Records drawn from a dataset
- Opening Delimiter -

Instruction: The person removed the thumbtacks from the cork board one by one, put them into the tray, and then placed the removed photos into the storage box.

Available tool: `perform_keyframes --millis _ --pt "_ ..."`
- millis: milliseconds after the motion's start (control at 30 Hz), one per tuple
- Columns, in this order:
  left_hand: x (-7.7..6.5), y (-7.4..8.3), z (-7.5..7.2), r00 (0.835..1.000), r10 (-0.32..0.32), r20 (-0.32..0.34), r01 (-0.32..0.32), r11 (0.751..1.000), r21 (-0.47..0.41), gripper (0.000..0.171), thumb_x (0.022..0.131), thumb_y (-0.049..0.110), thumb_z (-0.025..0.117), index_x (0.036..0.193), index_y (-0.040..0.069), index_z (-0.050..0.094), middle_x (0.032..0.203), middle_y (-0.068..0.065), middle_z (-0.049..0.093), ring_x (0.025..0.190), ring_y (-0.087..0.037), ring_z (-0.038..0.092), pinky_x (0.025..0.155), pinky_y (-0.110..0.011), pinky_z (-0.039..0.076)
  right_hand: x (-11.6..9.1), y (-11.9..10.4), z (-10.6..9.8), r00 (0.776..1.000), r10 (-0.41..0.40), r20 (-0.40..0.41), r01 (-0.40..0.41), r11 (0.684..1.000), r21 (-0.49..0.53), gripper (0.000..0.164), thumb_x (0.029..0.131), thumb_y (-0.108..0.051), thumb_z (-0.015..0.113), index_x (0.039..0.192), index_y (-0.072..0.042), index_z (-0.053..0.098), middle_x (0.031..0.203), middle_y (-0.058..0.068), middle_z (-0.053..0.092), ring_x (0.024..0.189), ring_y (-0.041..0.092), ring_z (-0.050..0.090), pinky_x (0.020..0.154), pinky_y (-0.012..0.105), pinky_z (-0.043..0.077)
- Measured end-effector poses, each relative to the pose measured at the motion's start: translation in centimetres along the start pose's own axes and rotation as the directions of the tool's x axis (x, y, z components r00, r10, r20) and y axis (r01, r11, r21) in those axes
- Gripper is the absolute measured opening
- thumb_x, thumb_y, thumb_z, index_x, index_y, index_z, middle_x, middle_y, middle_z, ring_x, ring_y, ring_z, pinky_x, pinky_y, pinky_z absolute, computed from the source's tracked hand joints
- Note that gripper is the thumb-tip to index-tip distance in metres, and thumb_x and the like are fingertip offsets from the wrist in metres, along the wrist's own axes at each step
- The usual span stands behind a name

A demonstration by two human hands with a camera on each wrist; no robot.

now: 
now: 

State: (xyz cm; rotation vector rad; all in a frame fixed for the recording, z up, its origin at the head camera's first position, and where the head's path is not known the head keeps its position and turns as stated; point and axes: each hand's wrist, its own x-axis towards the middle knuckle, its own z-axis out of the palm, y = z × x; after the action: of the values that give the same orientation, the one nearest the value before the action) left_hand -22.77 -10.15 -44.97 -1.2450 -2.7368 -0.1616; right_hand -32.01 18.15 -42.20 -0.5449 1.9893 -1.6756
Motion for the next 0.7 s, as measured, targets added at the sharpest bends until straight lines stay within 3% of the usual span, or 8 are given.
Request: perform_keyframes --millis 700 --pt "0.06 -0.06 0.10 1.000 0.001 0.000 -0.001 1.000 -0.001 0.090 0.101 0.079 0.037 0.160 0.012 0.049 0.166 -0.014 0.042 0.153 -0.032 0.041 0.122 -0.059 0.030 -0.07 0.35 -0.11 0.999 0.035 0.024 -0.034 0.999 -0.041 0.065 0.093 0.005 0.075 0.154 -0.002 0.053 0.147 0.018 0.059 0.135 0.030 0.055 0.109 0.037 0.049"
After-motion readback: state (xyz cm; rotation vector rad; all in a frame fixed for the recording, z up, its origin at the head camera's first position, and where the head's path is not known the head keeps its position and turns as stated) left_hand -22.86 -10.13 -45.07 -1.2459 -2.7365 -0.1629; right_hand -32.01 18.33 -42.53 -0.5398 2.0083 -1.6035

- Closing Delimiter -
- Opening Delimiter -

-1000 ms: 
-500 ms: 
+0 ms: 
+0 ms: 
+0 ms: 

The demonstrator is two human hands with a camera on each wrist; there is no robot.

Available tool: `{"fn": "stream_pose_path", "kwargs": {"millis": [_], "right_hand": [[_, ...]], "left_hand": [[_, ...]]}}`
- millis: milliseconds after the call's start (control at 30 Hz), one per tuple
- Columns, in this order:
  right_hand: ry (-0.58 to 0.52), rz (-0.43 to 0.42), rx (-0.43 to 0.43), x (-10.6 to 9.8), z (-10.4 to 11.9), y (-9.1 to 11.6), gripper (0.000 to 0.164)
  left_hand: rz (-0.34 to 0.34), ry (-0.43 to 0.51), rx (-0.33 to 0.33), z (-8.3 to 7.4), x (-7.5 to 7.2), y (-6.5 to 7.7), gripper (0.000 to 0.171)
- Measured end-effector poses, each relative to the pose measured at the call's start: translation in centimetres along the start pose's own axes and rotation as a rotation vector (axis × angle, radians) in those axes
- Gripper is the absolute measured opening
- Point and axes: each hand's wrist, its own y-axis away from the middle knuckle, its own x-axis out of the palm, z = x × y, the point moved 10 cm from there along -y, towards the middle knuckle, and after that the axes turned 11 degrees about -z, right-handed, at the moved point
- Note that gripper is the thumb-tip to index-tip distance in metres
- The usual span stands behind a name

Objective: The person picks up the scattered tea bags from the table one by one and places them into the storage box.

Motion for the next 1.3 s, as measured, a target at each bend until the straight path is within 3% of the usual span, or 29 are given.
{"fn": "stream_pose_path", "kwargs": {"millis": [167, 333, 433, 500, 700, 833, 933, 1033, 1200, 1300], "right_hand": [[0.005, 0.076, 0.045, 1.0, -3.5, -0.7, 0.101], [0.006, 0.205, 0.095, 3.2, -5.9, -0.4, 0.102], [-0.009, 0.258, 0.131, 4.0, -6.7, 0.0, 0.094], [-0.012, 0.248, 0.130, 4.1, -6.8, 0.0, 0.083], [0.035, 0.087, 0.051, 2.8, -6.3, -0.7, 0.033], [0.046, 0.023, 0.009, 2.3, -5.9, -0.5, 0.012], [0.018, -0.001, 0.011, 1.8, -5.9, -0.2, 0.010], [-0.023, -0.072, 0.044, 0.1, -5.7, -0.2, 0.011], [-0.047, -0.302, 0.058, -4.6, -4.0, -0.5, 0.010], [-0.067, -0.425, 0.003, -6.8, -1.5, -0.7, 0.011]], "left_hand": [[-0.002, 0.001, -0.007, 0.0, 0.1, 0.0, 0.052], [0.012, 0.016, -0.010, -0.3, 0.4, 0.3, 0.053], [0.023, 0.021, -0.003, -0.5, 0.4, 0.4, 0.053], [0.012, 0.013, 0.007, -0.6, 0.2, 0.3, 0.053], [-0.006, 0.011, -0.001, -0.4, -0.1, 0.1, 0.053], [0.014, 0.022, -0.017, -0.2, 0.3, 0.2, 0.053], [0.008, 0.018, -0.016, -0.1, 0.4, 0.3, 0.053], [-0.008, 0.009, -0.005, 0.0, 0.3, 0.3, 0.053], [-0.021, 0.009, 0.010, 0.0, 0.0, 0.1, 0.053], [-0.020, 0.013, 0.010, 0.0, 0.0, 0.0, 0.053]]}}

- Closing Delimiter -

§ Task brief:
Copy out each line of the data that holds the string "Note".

§ Task output:
- Note that gripper is the thumb-tip to index-tip distance in metres, and thumb_x and the like are fingertip offsets from the wrist in metres, along the wrist's own axes at each step
- Note that gripper is the thumb-tip to index-tip distance in metres

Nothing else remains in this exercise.